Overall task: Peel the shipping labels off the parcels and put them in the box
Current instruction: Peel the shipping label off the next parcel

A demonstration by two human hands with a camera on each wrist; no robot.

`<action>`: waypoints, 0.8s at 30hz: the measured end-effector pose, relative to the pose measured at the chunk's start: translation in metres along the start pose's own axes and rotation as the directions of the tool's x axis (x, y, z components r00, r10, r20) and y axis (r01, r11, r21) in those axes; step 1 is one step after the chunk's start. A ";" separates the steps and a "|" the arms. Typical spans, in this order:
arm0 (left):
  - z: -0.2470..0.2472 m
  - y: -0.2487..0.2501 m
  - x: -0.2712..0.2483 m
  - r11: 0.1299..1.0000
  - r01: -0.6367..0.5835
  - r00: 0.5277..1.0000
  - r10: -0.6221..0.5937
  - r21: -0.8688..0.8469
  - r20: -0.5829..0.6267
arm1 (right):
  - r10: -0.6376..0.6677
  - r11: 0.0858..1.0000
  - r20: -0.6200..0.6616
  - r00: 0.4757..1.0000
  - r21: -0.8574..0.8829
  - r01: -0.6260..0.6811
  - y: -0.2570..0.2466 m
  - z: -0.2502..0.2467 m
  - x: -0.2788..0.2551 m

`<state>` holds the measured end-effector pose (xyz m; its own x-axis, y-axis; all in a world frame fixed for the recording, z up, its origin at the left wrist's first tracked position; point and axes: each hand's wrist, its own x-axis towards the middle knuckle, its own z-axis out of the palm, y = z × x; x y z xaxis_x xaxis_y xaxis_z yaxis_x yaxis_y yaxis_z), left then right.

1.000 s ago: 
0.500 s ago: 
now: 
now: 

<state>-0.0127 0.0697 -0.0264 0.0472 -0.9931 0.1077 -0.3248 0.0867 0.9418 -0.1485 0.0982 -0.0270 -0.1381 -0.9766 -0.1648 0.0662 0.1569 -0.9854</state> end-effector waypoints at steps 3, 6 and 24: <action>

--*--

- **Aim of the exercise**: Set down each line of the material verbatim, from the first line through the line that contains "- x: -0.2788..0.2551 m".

- **Output for this task**:
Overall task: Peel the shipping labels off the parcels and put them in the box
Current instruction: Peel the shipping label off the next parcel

A demonstration by two human hands with a camera on each wrist; no robot.

`<action>`: waypoints, 0.8s at 30hz: the measured end-effector pose, relative to the pose measured at the chunk's start: translation in metres along the start pose's own axes and rotation as the directions of the tool's x axis (x, y, z components r00, r10, r20) and y axis (r01, r11, r21) in those axes; step 1 is one step after the chunk's start. A ";" separates the steps and a "|" the arms. Typical spans, in this order:
arm0 (left):
  - z: -0.2470..0.2472 m
  - y: -0.2487..0.2501 m
  - x: -0.2712..0.2483 m
  - r11: 0.1299..1.0000
  - r01: -0.6367..0.5835
  - r00: 0.5277..1.0000
  - r10: -0.6221..0.5937
  - r21: -0.8688..0.8469
  - r20: -0.5829..0.6267
arm1 (right):
  - r10: -0.6376..0.6677
  - r11: 0.0858..1.0000
  - r20: -0.6200..0.6616
  - r00: 0.4757..1.0000
  - r21: -0.8574..0.8829
  - r01: -0.6260..0.6811
  - y: -0.2570..0.2466 m
  - z: -0.2502..0.2467 m
  - x: -0.2788..0.2551 m

Work on the exercise is now concluded.